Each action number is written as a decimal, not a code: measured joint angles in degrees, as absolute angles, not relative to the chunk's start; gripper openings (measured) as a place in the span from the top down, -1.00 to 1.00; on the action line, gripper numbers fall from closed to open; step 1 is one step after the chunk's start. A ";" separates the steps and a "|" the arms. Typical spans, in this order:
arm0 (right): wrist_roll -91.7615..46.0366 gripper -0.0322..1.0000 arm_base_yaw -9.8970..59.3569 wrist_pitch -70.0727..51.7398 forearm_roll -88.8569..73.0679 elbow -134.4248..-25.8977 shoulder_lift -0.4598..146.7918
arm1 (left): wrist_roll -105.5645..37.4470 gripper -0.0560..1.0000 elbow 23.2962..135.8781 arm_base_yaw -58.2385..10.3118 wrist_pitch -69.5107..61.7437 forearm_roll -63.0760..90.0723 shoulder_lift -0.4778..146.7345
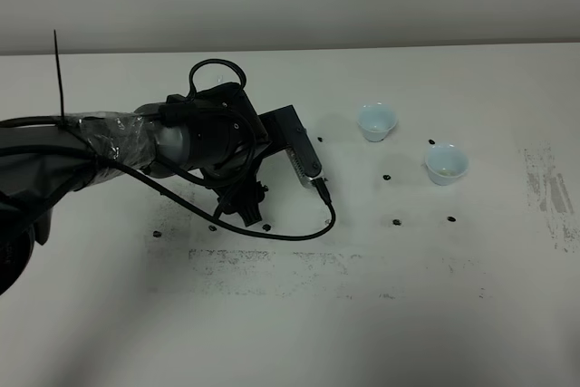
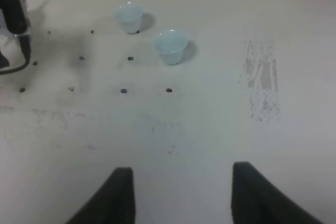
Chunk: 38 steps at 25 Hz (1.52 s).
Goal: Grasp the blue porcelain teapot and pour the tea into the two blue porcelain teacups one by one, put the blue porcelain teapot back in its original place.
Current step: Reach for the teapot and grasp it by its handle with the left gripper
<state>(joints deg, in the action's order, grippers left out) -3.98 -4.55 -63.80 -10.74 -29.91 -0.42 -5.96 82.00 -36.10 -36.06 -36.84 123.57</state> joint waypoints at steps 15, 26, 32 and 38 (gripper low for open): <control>-3.98 0.08 -4.55 -63.80 -10.74 -29.91 -0.42 | -1.90 -0.41 82.00 -36.10 -43.04 -40.04 123.57; -3.98 0.08 -4.55 -63.80 -10.74 -29.91 -0.42 | 2.73 -0.41 82.00 -36.15 -45.98 -41.17 123.57; -3.98 0.08 -4.55 -63.80 -10.74 -29.91 -0.42 | 3.19 -0.41 82.00 -36.15 -47.25 -41.12 123.57; -3.98 0.08 -4.55 -63.80 -10.74 -29.91 -0.42 | -4.09 -0.41 82.00 -36.54 -43.43 -38.30 123.57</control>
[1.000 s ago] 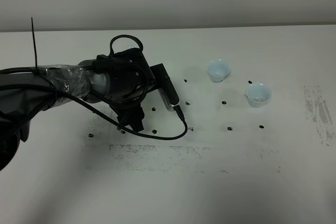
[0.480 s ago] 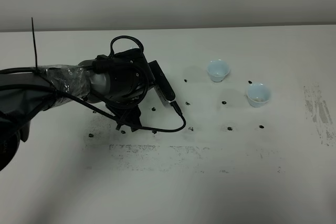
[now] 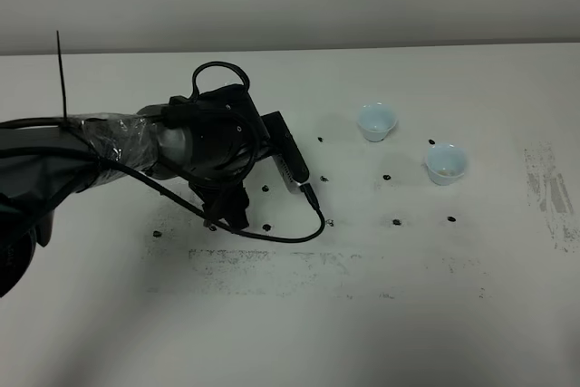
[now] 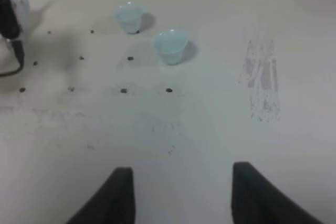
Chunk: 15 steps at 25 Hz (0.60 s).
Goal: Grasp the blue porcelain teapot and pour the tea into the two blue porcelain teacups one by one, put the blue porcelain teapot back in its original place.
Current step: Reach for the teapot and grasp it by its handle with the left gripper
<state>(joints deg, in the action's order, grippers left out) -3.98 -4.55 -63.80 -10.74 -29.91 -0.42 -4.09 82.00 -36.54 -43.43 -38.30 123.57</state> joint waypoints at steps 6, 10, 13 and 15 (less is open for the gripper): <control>-3.98 0.08 -4.55 -63.80 -10.74 -29.91 -0.42 | -8.98 -0.41 82.00 -36.71 -41.85 -38.16 123.57; -3.98 0.08 -4.55 -63.80 -10.74 -29.91 -0.42 | -9.16 -0.41 82.00 -36.71 -42.18 -38.97 123.57; -3.98 0.08 -4.55 -63.80 -10.74 -29.91 -0.42 | -9.21 -0.41 82.00 -36.66 -42.74 -39.11 123.57; -3.98 0.08 -4.55 -63.80 -10.74 -29.91 -0.42 | -9.21 -0.41 82.00 -36.50 -42.74 -39.31 123.59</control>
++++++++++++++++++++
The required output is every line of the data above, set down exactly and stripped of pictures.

Each action number is written as a decimal, not a code: measured joint angles in degrees, as absolute angles, not relative to the chunk's start; gripper openings (measured) as a place in the span from the top down, -1.00 to 1.00; on the action line, gripper numbers fall from closed to open; step 1 is one step after the chunk's start. A ";" separates the steps and a "|" the arms. Typical spans, in this order:
arm0 (right): wrist_roll -91.7615..46.0366 gripper -0.0322..1.0000 arm_base_yaw -9.8970..59.3569 wrist_pitch -70.0727..51.7398 forearm_roll -88.8569..73.0679 elbow -134.4248..-25.8977 shoulder_lift -0.4598..146.7918
arm1 (left): wrist_roll -105.5645..37.4470 gripper -0.0560..1.0000 elbow 23.2962..135.8781 arm_base_yaw -58.2385..10.3118 wrist_pitch -69.5107..61.7437 forearm_roll -63.0760..90.0723 shoulder_lift -0.4778..146.7345
Chunk: 38 steps at 25 Hz (1.52 s).
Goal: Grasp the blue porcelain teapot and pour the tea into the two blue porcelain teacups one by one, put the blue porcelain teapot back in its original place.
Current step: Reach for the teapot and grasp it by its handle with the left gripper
<state>(joints deg, in the action's order, grippers left out) -3.98 -4.55 -63.80 -10.74 -29.91 -0.42 -5.96 82.00 -36.10 -36.06 -36.84 123.57</state> joint waypoints at steps 15, 26, 32 and 38 (gripper low for open): <control>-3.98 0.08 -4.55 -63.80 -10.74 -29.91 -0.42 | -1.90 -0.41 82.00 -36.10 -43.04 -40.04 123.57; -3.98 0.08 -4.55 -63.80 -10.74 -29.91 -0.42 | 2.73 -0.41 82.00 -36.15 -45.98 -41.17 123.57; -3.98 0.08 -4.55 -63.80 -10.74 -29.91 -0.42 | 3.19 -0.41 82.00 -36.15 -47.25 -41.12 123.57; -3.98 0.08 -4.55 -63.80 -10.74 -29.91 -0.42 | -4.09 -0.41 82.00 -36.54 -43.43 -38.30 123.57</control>
[1.000 s ago] 
[0.480 s ago] 
[now] 
[now] 
Chunk: 15 steps at 25 Hz (0.60 s).
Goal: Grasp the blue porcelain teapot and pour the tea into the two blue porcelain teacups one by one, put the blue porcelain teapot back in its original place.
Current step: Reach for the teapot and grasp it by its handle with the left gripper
<state>(joints deg, in the action's order, grippers left out) -3.98 -4.55 -63.80 -10.74 -29.91 -0.42 -4.09 82.00 -36.54 -43.43 -38.30 123.57</state> joint waypoints at steps 6, 10, 13 and 15 (less is open for the gripper): <control>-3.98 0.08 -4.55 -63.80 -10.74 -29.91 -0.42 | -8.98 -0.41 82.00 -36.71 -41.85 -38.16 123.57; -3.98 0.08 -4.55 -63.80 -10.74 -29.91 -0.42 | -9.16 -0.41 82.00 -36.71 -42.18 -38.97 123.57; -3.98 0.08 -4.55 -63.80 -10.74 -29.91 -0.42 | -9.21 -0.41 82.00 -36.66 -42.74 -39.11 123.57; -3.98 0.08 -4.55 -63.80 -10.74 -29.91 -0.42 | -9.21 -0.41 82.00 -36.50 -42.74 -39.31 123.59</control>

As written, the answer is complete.